Could every line of the data be copied out once more, exactly?

===== Data below

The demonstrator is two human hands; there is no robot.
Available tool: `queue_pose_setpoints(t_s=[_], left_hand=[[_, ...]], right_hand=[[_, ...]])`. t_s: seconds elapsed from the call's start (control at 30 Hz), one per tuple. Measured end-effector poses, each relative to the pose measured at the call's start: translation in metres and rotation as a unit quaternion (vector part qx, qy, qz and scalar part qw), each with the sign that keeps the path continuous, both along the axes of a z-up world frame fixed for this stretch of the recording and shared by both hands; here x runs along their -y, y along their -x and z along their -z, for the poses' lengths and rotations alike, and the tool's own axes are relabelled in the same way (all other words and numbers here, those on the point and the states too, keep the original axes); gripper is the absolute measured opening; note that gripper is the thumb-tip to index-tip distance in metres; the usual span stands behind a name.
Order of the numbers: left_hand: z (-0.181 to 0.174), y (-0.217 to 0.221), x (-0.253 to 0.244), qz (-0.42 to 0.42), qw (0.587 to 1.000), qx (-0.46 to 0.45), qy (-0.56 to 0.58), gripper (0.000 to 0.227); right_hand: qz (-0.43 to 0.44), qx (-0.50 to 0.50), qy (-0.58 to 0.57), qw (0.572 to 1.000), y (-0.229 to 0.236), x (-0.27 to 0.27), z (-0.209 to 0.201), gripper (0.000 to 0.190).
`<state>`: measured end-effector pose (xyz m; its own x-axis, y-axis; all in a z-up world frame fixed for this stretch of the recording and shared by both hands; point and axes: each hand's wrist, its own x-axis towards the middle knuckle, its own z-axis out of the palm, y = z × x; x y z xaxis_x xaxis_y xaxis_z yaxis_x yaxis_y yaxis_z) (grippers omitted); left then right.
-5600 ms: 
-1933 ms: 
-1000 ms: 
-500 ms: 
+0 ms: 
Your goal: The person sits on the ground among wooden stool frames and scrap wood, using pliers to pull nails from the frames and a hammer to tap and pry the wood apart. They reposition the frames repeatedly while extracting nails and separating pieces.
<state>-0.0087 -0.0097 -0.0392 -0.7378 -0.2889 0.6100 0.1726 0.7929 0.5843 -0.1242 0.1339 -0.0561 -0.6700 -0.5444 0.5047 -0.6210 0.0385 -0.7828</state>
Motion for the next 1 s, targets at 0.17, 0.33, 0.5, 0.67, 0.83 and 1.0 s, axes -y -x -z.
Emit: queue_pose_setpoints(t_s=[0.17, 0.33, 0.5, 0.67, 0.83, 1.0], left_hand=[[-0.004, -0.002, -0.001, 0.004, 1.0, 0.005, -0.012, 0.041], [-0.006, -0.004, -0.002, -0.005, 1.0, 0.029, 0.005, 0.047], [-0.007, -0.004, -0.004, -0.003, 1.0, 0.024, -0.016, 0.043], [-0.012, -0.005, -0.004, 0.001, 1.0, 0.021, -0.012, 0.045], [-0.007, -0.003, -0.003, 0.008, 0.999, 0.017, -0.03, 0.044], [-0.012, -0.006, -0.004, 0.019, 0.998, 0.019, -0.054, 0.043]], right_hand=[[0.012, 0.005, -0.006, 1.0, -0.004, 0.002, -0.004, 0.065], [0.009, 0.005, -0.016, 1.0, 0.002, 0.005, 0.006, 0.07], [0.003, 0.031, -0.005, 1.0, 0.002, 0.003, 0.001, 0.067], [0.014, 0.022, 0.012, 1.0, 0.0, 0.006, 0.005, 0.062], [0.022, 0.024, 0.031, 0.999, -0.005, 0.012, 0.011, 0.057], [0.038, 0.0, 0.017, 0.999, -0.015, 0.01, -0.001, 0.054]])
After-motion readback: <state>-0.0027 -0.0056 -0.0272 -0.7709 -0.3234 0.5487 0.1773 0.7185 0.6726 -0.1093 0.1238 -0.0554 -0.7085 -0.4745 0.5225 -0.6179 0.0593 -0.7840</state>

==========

_Response to this task_
The demonstrator is two human hands; there is no robot.
Available tool: `queue_pose_setpoints(t_s=[_], left_hand=[[_, ...]], right_hand=[[_, ...]])`. t_s: seconds elapsed from the call's start (control at 30 Hz), one per tuple. Measured end-effector poses, each relative to the pose measured at the call's start: translation in metres and rotation as a unit quaternion (vector part qx, qy, qz and scalar part qw), each with the sign that keeps the path continuous, both along the axes of a z-up world frame fixed for this stretch of the recording and shared by both hands; here x runs along their -y, y along their -x and z along their -z, for the poses' lengths and rotations alike, and the tool's own axes are relabelled in the same way (all other words and numbers here, those on the point and the states too, keep the original axes); gripper is the absolute measured opening; note that gripper is the thumb-tip to index-tip distance in metres; the usual span stands behind a name.
Order of the numbers: left_hand: z (-0.181 to 0.174), y (-0.217 to 0.221), x (-0.253 to 0.244), qz (-0.42 to 0.42), qw (0.587 to 1.000), qx (-0.46 to 0.45), qy (-0.56 to 0.58), gripper (0.000 to 0.227); right_hand: qz (-0.43 to 0.44), qx (-0.50 to 0.50), qy (-0.58 to 0.57), qw (0.572 to 1.000), y (-0.229 to 0.236), x (-0.27 to 0.27), z (-0.209 to 0.201), gripper (0.000 to 0.190).
`<state>`: measured end-effector pose (xyz m; its own x-axis, y-axis; all in a z-up world frame fixed for this stretch of the recording and shared by both hands; point and axes: each hand's wrist, its own x-axis towards the middle knuckle, its own z-axis out of the palm, y = z × x; x y z xaxis_x xaxis_y xaxis_z yaxis_x yaxis_y yaxis_z) (grippers omitted); left then right.
-5600 ms: 
-1933 ms: 
-1000 ms: 
-500 ms: 
+0 ms: 
Your goal: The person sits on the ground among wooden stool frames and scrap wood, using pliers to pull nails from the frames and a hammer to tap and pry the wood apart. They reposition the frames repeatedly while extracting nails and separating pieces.
<state>-0.0087 -0.0097 -0.0392 -0.7378 -0.2889 0.6100 0.1726 0.7929 0.5843 -0.1242 0.1339 -0.0561 -0.6700 -0.5444 0.5047 -0.6210 0.0385 -0.7828</state>
Motion for the next 1 s, targets at 0.17, 0.33, 0.5, 0.67, 0.83 and 1.0 s, axes -y -x -z.
Emit: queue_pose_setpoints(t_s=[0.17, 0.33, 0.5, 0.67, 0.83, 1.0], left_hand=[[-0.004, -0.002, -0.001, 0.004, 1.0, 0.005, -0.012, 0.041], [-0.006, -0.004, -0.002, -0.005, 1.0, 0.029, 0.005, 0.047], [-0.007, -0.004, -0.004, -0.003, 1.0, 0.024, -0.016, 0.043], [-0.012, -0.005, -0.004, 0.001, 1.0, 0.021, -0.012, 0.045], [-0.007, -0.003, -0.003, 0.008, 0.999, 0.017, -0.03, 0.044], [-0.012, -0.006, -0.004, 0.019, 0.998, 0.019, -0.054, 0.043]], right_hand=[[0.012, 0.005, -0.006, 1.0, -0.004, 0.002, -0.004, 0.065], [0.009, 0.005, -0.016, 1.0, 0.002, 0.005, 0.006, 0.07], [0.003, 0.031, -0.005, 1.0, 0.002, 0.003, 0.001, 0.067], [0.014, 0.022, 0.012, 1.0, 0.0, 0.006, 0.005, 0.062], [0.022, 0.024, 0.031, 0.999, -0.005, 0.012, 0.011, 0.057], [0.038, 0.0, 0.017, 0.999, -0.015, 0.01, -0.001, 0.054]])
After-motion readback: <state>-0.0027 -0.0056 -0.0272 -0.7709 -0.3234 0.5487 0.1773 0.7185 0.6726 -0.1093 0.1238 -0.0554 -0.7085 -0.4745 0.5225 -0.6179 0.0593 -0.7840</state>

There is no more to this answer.